*GIVEN RECORDS*
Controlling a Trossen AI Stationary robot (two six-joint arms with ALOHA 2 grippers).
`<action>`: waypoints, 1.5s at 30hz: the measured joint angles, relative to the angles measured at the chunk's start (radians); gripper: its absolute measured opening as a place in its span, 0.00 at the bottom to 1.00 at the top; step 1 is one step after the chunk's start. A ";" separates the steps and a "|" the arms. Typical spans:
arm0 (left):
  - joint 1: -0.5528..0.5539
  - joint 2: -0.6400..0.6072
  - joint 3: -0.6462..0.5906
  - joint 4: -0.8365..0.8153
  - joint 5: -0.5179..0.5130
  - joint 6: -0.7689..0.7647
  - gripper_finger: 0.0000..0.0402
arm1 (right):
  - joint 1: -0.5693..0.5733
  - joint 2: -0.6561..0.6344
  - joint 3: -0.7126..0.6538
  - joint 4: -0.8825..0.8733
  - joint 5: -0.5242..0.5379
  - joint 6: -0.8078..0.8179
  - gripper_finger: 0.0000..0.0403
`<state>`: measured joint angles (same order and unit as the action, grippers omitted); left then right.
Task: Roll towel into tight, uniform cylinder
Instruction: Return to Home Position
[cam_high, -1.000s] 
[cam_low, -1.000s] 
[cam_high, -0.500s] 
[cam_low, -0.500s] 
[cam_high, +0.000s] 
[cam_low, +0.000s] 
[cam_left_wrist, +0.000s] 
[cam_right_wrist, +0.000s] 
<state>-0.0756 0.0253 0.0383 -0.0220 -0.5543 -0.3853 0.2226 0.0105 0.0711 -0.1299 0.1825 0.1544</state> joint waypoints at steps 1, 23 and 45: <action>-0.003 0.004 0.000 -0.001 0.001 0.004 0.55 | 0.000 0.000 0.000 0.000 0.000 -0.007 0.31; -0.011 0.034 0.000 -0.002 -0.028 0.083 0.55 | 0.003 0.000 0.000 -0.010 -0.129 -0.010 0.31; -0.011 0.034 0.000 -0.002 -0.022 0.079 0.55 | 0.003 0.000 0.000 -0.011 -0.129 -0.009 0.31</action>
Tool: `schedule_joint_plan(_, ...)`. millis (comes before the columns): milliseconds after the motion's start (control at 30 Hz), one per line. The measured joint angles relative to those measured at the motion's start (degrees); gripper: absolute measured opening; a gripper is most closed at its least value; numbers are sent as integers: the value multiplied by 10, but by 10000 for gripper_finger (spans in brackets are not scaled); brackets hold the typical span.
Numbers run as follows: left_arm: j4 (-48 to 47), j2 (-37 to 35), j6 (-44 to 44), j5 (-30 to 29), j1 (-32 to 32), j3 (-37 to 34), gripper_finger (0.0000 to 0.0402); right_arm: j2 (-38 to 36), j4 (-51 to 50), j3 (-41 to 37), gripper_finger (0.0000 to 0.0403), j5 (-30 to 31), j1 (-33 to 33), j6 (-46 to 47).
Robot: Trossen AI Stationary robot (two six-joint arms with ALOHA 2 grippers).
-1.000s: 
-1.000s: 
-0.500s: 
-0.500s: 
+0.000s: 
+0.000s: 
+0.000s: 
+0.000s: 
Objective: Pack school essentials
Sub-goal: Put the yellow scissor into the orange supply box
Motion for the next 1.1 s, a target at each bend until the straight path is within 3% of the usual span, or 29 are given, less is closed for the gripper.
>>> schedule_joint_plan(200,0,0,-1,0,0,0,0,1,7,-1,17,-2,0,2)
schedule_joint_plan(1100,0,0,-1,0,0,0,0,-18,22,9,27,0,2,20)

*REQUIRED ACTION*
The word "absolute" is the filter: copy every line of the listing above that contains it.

*REPLY TO THE TASK*
`<action>`: waypoints, 1.5s at 30hz: the measured joint angles, relative to the angles measured at the chunk's start (radians); gripper: its absolute measured opening as a place in its span, 0.00 at the bottom to 1.00 at the top; step 1 is one step after the chunk's start. A ";" separates the steps and a "|" the arms. Typical spans:
Tool: `schedule_joint_plan(_, ...)`. millis (comes before the columns): milliseconds after the motion's start (control at 30 Hz), one per line. The measured joint angles relative to those measured at the motion's start (degrees); gripper: absolute measured opening; a gripper is most closed at its least value; numbers are sent as integers: the value multiplied by 10, but by 10000 for gripper_finger (spans in brackets are not scaled); brackets hold the typical span.

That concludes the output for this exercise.